Bunlar Hürmüzan'a karşı gidip konaklasınlar ve onun durumunu iyice tetkik edip
incelesinler."
Ebu
Musa'ya da şöyle yazdı: "Ahvaz'a kalabalık bir ordu gönder. Bu ordunun
başına Süleyl'in kardeşi Sehl bin Adiyy'i komutan tayin et. Ayrıca onunla
birlikte Bera bin Malik, Mecze'e bin Sevr, Arfece bin Herseme' ve başkalarını
da gönder. Küfe halkı ile Basralıların başına da Ebu Sebre bin Ebi Ruhm'u tayin
et."
Numan
bin Mukarrin, Küfelilerle birlikte çıkıp katırlar üzerinde Ahvaz'a doğru
yürürken süvariler de onların yan tarafında güneyden yol alıyorlardı. Hurküs,
Sülma ve Harmele'yi geride bırakıp kendisi Ramahürmüz'de bulunan Hürmüzan'a
doğru yürüdü.
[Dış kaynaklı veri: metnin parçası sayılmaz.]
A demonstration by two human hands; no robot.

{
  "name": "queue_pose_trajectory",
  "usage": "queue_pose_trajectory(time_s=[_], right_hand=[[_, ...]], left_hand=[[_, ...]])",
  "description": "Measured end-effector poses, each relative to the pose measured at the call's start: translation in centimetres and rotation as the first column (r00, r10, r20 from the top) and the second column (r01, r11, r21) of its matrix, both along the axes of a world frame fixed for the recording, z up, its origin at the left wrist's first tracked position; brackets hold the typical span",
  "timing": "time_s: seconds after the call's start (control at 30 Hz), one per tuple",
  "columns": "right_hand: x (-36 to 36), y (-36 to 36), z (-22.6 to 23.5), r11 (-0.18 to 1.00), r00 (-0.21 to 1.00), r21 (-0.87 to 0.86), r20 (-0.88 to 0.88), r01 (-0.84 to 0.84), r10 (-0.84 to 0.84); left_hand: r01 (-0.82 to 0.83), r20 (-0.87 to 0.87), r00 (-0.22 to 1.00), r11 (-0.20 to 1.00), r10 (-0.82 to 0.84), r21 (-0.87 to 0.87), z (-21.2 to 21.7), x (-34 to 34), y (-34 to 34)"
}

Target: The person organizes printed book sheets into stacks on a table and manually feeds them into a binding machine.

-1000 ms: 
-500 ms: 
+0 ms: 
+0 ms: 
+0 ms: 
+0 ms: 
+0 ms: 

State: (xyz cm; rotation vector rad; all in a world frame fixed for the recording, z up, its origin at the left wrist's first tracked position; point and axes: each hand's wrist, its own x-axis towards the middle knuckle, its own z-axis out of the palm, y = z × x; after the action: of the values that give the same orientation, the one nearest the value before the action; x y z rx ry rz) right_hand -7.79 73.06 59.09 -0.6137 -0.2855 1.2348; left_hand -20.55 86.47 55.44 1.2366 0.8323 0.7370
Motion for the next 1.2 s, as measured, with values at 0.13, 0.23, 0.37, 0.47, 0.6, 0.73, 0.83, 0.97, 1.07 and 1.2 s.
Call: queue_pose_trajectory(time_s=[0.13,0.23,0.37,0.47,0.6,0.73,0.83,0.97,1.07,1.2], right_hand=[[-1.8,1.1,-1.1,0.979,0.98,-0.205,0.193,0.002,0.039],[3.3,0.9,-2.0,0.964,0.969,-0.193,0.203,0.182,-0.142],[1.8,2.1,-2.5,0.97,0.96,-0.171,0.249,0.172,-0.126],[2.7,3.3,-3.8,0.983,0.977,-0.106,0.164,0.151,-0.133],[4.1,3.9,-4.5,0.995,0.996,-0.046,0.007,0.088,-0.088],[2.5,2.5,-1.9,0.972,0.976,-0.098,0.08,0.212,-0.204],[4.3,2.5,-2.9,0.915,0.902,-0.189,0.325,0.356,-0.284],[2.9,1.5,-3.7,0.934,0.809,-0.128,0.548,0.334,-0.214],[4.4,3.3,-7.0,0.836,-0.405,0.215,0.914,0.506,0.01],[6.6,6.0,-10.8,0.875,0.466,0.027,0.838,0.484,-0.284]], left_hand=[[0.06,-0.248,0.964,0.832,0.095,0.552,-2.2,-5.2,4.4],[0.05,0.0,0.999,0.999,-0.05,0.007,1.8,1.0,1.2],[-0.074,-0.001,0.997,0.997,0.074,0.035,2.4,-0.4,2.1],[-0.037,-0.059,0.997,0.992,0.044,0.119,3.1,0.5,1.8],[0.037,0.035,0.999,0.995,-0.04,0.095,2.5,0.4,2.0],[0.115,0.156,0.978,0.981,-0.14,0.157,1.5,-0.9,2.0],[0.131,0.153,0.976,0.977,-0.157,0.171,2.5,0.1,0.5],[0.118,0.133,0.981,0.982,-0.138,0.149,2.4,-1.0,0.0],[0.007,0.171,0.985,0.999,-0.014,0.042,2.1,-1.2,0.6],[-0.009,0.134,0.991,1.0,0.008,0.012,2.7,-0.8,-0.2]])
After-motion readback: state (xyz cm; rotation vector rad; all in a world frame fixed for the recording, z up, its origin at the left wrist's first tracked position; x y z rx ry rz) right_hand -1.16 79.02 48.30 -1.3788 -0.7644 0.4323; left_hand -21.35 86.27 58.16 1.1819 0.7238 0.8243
Hürmüzan, Numan'ın üzerine gelmekte olduğunu işitince beraberinde
bulunan Farslarla birlikte onun önünü kesmek ümidiyle öncelikle kendisi savaş
hamlesine girişmek istedi. Numan ile Hürmüzan, ''Erbük'' denilen yerde
karşılaştılar, aralarında çok şiddetli bir savaş oldu. Aziz ve celil olan
Allah, Hürmüzan'ı bozguna uğratınca Hürmüzan Rahahürmüz'ü bırakıp Tüster'e
gitmişti. Numan Hürmüz'e gitmiş, daha sonra İyzec üzerine yürümüştü. İyzec
hakimi olan Tireveyh O'nunla barış anlaşması yapmış, bunun üzerine Numan Ramahürmüz'e
geri dönerek orada ikamet etmeye başlamıştı. Bu arada Basralılar Suku'l-Ahvaz'a
gelip konaklamış ve Ramahürmüz'e gitmek isterken Nu'man'ın Ramahürmüz'ü ele
geçirdiği haberini almışlardı. Hürmüz'ün Tüster'e gitmiş olduğu haberi de
kendilerine ulaşmış bulunuyordu. Bunun üzerine Basralılar Tüster tarafına
giderken Nu'man, Hurküs, Sülma, Harmele ve Ceze' de aynı istikamete yöneldiler.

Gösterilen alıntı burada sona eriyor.